ConPRmetidos is publicly seeking medical doctors and specialists looking for new opportunities or people who know medical doctors interested in working there.
Isabel Rullán, the managing director of ConPRmetidos, said Hospital Damas reached out to her group after ConPRmetidos made a presentation to the fiscal control board overseeing Puerto Rico’s attempt to repay its debt holders and fix its economy.
The hospital has come up with an incentives package that includes helping jump start the practices of doctors seeking to create their own offices, a guaranteed salary, personnel and utilities. It also includes a reminder of the tax deductions from the government.

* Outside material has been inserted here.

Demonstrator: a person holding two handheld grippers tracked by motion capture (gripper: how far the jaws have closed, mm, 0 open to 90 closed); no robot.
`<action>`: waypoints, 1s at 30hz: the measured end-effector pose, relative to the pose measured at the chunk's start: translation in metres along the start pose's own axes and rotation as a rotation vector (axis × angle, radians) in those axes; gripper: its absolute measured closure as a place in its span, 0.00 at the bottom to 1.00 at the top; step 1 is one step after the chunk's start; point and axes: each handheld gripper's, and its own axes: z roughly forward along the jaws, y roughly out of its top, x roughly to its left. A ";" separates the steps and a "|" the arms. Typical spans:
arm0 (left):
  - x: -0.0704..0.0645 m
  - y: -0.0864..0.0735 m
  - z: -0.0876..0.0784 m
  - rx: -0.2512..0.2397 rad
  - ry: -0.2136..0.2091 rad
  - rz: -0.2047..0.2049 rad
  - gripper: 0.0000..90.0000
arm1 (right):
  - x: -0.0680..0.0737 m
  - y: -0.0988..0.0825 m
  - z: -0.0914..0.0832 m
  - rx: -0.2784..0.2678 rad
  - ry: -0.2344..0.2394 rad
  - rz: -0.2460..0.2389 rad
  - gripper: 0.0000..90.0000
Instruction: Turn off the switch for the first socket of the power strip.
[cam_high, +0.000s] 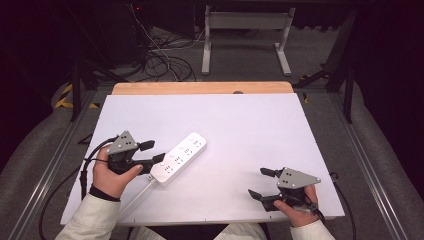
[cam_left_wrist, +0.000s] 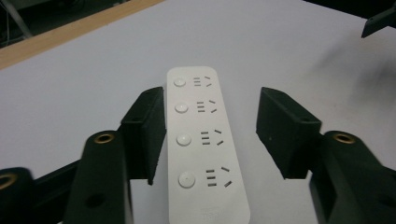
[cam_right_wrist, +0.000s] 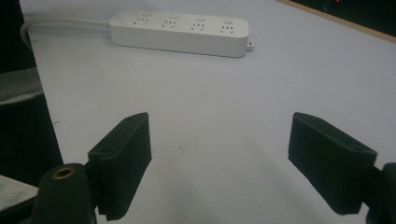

ConPRmetidos is sending out the information to U.S. universities. Spanish-speaking ability is a preference, though not a requirement, so they also are reaching out to schools in the Caribbean — including the Dominican Republic, Antigua and Saint Kitts.
The nonprofit has assembled its own database of Puerto Ricans abroad and is contacting them as well to help get out the word, Rullán said.
“This is very important to us because we are talking about the health of our people,” Rullán said. She said the five- or six-month wait people are enduring for a procedure could mean “a health situation gets worse and it’s too late for the patient to have an adequate procedure to save their life. So, this is urgent.”
In the meantime, there are doctors like Fernando Joglar, the only surgeon in Puerto Rico who specializes in repairing trauma to the aorta, who have chosen to stay. When Joglar went for advanced training in Boston, people asked him why he was returning to the island.
He said he came back because he had a mission, which he has been accomplishing.
“I have saved 38 lives in 5 years,” said Joglar. “if I leave, what will happen to these patients?”